### What you are asked to do
Your task is to reproduce the listing exactly, without its images.

### Data segment
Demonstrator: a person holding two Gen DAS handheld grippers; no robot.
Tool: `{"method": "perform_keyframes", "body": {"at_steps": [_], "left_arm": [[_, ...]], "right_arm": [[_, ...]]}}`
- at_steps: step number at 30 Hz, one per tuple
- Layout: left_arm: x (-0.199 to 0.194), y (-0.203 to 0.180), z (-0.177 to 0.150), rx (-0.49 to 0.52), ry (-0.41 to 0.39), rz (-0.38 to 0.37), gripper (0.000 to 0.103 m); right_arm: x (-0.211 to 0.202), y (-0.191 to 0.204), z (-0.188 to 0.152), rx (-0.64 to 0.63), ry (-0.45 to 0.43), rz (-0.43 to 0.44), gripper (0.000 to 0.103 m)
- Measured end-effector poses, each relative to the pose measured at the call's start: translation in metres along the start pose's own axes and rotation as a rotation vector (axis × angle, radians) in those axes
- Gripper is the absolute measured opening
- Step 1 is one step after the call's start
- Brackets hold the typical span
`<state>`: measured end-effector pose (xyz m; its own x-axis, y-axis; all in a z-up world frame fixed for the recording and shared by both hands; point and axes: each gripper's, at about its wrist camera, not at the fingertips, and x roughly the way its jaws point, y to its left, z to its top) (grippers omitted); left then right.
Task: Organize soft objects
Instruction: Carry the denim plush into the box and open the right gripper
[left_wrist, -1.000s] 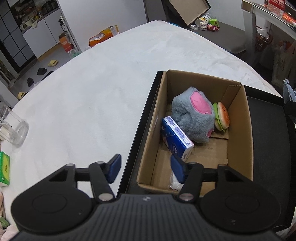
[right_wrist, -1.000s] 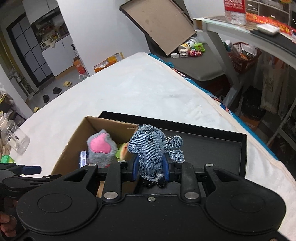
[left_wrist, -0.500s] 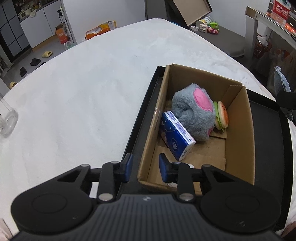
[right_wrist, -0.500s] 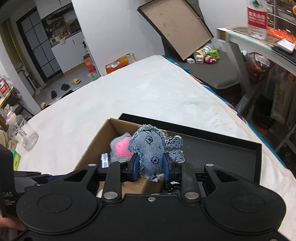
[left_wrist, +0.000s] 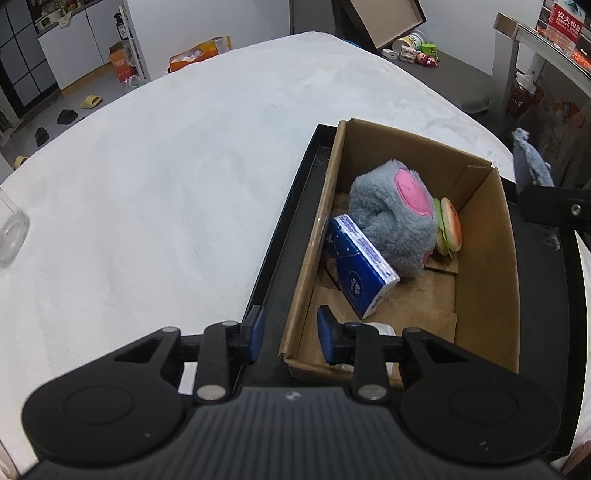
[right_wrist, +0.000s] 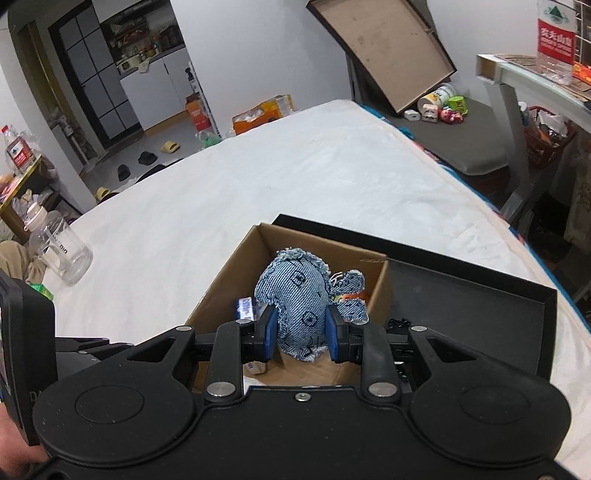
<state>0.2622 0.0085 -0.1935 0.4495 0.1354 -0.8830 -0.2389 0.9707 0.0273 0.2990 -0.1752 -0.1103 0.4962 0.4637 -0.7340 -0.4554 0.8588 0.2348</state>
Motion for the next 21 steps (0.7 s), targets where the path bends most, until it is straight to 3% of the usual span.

### Response
Demonstrator: a person holding two Gen DAS handheld grippers; no robot.
Tool: `{"method": "perform_keyframes", "body": {"at_steps": [_], "left_arm": [[_, ...]], "right_arm": [[_, ...]]}}`
- at_steps: step number at 30 Hz, one per tuple
- Layout: left_arm: x (-0.199 to 0.194), y (-0.203 to 0.180), z (-0.177 to 0.150), rx (-0.49 to 0.52), ry (-0.41 to 0.39), rz (-0.38 to 0.37), gripper (0.000 to 0.103 m); right_arm: x (-0.211 to 0.202), y (-0.191 to 0.204), z (-0.188 to 0.152), rx (-0.64 to 0.63), ry (-0.45 to 0.43), rz (-0.43 to 0.44), gripper (0.000 to 0.103 m)
- Measured end-effector poses, each relative to the pose measured at the call's start: translation in metres along the start pose's own axes and rotation as a rotation vector (axis × angle, radians) in those axes
- Gripper is the absolute measured opening
- Step 1 is one step after the call's start
- Brackets hold the typical span
`<state>`: measured end-effector pose (xyz m; its own x-axis, y-axis; all in a z-up world frame fixed for the recording and shared by both hands; point and axes: each gripper's, at about its wrist camera, not at the fingertips, and x roughly the way its jaws point, y to its left, z to its top) (grippers omitted); left then right.
Task: Organize soft objects
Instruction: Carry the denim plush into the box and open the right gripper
[left_wrist, -1.000s] 
[right_wrist, -1.000s] 
[left_wrist, -0.500s] 
[right_wrist, -0.500s] 
[left_wrist, +0.000s] 
[right_wrist, +0.000s] 
<state>0.2622 0.0085 -0.1935 0.4495 0.1354 -0.8830 -0.2389 0.9707 0.0273 0.2990 -0.1752 -0.1103 0.4962 0.4637 -0.7340 -0.4554 0.8588 0.2348</state>
Motion for the next 21 steps (0.7 s), targets where the path bends most, until it is straight to 3% of the usual span.

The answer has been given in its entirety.